To start, most mortgages are not guaranteed by the gov't in any real sense. Other than VA and FhA there are no gov't guarantees. Fannie/Freddie were private companies for most of their existence.
Second, gov't guarantee, where it exists, means that the bank forecloses, sells the asset, calculates its loss on the whole transaction and sends the bill to the government for reimbursement. But they cannot do that until they foreclose. So the Lamestream media is right on that.
Finally, the issue seems to be procedural rather than substantive. Someone was supposed to sign the foreclosure notice and someone else did. How does that rise to anything criminal? No one disputes that the people getting foreclosed on are delinquent. Some of them have not made a mortgage payment in 24 months.

That was a really good post, succinct and well stated.

I still disagree with most of your key points. Fannie and Freddie are quasi government orgs, as is AIG today.

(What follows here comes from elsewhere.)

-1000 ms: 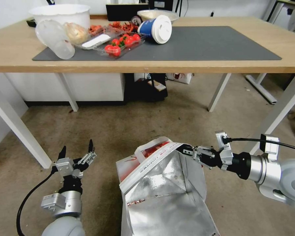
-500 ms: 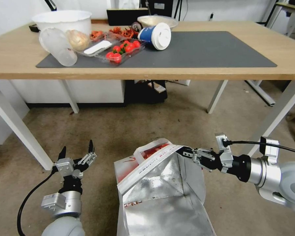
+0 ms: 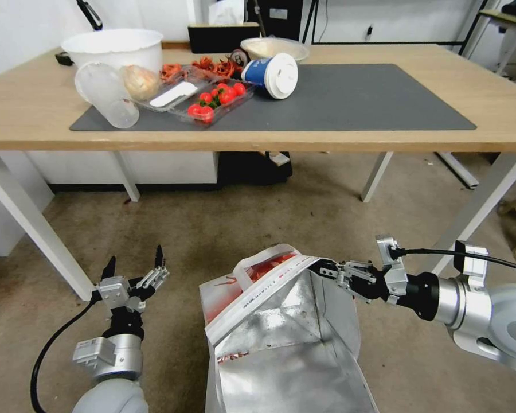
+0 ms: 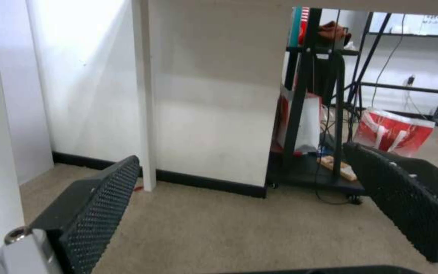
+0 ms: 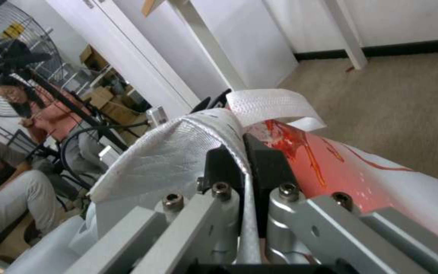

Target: Pick up the food delivery bag from the floor and place it on the table.

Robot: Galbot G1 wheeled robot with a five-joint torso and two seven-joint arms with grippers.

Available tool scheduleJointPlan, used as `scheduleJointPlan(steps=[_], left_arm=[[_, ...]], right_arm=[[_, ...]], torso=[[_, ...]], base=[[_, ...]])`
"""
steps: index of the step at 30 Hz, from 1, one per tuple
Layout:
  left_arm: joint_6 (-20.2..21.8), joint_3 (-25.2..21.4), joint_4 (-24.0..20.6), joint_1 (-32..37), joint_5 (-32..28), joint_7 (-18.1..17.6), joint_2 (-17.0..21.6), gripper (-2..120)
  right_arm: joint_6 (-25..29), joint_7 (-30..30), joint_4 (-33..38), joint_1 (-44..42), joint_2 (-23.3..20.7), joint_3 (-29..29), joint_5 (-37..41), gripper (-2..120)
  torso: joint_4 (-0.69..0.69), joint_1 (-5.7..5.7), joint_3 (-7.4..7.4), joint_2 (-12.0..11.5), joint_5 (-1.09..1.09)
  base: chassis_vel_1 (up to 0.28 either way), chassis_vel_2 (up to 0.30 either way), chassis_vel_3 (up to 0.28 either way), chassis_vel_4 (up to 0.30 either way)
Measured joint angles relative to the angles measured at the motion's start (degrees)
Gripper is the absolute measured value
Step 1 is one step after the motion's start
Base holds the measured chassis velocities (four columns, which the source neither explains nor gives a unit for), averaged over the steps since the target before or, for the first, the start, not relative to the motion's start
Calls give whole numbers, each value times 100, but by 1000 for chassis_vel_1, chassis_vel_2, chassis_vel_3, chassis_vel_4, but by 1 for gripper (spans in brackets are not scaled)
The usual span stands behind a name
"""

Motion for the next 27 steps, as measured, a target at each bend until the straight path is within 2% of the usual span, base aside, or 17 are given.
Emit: scheduleJointPlan(steps=[27], left_arm=[[16,6,14,-1,-10,-21,1,100]], right_arm=[[7,-62,43,-31,-23,14,-60,0]], torso=[[1,159,482,637,0]], base=[[0,0,0,0]])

Robo signing is fraud, and the document trail can be demanded to settle foreclosures.

But I do agree that those being foreclosed on should be foreclosed on.

I would make a gentlemen's deal to sweep the whole thing under the carpet if the paper work was cleaned up and every single person who worked in the mortgage securitization, ratings agencies, mortgage origination industry spent at least one month in prison, while those who worked in the synthetic industry spent at least 3 months in prison while all agree in settlements to never work in the industry again.

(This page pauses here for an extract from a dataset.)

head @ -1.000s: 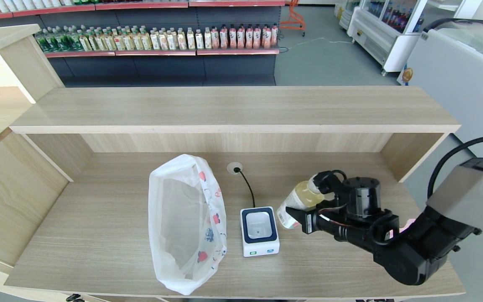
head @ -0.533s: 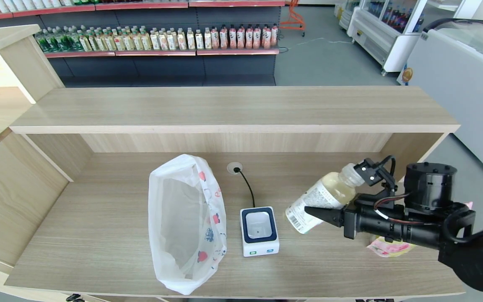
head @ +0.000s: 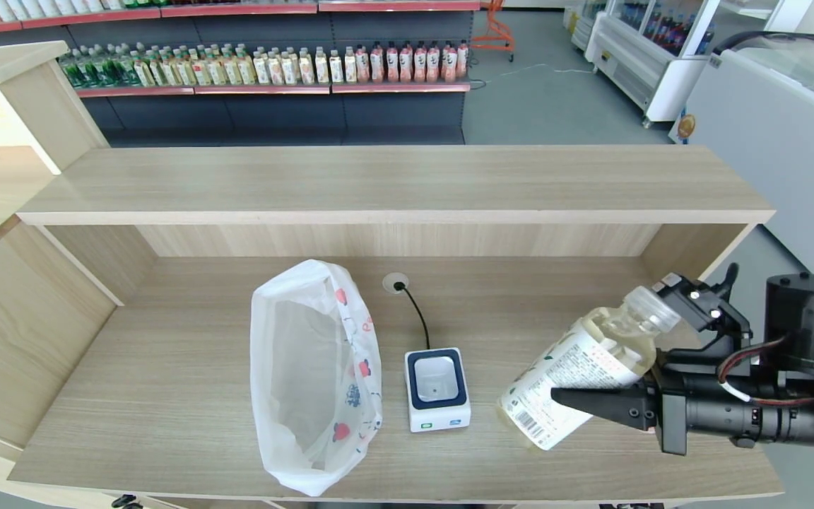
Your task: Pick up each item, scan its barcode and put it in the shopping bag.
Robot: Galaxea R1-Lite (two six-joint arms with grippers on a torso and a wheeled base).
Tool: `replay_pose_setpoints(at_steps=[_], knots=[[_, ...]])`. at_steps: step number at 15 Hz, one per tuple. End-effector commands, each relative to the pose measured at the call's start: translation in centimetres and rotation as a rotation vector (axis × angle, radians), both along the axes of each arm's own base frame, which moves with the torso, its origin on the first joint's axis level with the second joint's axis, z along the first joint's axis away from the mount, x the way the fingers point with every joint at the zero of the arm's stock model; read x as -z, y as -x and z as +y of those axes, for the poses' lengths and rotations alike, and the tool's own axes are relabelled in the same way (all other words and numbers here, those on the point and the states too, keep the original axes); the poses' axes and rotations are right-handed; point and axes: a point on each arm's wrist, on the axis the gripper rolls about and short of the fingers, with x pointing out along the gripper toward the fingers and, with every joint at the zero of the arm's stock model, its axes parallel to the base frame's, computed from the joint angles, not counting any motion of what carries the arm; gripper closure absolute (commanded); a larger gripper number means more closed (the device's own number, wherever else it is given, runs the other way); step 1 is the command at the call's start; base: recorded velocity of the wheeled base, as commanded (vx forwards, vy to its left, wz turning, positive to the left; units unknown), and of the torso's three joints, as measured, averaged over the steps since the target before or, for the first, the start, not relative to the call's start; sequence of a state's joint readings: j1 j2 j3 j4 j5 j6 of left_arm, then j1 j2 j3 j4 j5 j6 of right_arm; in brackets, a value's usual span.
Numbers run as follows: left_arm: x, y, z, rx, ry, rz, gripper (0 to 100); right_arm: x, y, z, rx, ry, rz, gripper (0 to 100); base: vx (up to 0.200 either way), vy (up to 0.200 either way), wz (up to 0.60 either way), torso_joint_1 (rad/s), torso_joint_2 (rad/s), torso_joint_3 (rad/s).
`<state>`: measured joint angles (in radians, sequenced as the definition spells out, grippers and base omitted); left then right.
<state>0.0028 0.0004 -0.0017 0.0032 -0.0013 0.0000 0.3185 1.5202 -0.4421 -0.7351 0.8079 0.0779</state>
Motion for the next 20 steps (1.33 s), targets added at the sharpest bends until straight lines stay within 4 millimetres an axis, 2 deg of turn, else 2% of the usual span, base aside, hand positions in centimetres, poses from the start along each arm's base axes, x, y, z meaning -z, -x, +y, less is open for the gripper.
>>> replay_pose_setpoints(at_steps=[1,8,11,20], knots=[[0.0,0.0,0.0,0.0,0.0,0.0,0,-1.3,1.2,-0.3,-0.03,-0.024,-0.038,100,0.0,0.0,0.0,0.0,0.0,0.0],[0.0,0.0,0.0,0.0,0.0,0.0,0,-1.5,1.6,0.6,-0.15,-0.045,-0.06,100,0.0,0.0,0.0,0.0,0.0,0.0],[0.0,0.0,0.0,0.0,0.0,0.0,0,-0.8,1.7,1.2,-0.192,-0.021,-0.075,100,0.0,0.0,0.0,0.0,0.0,0.0],[0.0,0.0,0.0,-0.002,0.0,0.0,0,-0.1,1.5,1.9,-0.226,-0.009,-0.059,100,0.0,0.0,0.0,0.0,0.0,0.0]])
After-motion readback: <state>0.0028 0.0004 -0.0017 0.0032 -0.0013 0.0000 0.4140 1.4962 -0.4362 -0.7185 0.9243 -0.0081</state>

I still think we have to kill the securitization industry and selling synthetic CDS's should be a felony. Selling them to pension funds absolutely a felony.

This IS institutional FRAUD on a scale of Madoff cubed.
 
If we get REALLY lucky, ForeclosureGate will vanish the Republican AND Democratic Parties from the page of time.

It could all start on November 2nd.

FLUSH the DC TOILET in 2010!

More than likely both parties will blame the other and nothing will change.

What will it take for America to realize that both parties are screwing them at once?
 
Whatever it is, I think it would have to happen very close to an election.

Possibly a combination of something like ForeclosureGate and a US/Israel attack on Iran?

The Next New Pearl Harbor?

Most of us are so badly divided by the wedge issues we probably won't react properly to a common enemy.